Review the listing and copy each line that holds the word "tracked".

'''

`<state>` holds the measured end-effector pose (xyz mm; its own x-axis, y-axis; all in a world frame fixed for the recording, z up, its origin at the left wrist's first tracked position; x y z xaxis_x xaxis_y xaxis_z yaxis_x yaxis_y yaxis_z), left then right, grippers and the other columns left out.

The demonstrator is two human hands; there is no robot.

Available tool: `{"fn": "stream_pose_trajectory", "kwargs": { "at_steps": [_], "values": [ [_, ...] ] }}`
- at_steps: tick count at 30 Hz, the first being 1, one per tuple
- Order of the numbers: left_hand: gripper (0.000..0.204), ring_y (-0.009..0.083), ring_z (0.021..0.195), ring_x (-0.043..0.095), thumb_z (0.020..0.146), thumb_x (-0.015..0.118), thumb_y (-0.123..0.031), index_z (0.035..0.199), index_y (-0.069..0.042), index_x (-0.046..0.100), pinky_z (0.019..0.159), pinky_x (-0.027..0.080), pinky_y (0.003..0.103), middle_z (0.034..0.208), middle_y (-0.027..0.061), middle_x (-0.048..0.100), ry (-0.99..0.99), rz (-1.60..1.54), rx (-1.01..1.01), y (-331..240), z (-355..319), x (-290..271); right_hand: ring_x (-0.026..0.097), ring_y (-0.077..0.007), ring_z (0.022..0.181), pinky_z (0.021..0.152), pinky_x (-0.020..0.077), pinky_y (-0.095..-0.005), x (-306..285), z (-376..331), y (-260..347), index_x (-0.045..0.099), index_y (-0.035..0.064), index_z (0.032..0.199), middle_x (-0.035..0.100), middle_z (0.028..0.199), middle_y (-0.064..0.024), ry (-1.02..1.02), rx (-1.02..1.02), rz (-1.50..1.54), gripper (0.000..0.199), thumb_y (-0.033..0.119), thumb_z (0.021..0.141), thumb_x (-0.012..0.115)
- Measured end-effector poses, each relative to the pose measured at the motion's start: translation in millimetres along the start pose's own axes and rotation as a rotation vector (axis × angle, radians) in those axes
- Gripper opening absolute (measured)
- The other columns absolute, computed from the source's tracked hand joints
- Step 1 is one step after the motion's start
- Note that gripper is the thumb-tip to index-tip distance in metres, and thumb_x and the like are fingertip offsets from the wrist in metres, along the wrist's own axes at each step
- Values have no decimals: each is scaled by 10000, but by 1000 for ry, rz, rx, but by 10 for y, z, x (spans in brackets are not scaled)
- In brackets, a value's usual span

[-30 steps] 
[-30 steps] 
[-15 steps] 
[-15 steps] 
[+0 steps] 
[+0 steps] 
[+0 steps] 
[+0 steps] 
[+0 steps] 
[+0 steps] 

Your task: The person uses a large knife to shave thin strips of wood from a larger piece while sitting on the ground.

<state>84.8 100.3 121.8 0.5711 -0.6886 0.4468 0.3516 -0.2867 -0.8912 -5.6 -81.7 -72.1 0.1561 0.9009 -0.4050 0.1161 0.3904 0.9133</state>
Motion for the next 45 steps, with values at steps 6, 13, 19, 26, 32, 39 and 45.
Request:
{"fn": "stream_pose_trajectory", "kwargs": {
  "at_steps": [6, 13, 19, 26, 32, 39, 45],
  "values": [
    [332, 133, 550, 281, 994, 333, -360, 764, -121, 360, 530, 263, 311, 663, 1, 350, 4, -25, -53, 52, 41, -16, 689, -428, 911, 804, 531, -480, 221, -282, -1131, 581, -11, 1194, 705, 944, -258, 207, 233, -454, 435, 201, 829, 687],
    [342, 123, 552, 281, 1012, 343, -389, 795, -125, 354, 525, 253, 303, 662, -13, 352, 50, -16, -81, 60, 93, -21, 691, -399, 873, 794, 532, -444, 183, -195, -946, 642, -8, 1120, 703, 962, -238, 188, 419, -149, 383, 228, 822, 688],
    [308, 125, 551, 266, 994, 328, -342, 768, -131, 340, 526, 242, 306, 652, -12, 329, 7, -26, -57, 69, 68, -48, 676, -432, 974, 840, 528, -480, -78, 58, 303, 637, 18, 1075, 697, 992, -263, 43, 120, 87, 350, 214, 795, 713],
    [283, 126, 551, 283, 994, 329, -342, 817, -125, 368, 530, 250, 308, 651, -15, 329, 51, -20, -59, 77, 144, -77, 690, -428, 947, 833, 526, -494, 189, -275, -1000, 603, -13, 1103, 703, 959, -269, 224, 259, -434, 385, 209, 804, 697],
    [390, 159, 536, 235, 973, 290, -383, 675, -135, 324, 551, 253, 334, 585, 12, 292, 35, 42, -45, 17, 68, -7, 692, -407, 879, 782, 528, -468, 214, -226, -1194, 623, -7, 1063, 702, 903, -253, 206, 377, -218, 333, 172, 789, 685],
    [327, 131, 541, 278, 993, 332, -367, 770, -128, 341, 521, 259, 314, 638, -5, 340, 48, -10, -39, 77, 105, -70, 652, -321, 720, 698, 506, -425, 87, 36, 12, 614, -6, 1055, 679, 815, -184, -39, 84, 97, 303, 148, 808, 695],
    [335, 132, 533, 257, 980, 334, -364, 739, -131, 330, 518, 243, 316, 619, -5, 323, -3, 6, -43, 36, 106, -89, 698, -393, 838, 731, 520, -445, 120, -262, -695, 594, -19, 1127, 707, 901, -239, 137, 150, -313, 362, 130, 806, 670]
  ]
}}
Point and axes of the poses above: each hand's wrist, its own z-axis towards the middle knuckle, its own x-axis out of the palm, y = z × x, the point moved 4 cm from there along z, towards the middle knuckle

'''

▶ [EXERCISE RESPONSE]:
`<state>` holds the measured end-effector pose (xyz mm; its own x-axis, y-axis; all in a world frame fixed for the recording, z up, its origin at the left wrist's first tracked position; x y z xaxis_x xaxis_y xaxis_z yaxis_x yaxis_y yaxis_z), left then right, grippers and the other columns left out.
- The other columns absolute, computed from the source's tracked hand joints

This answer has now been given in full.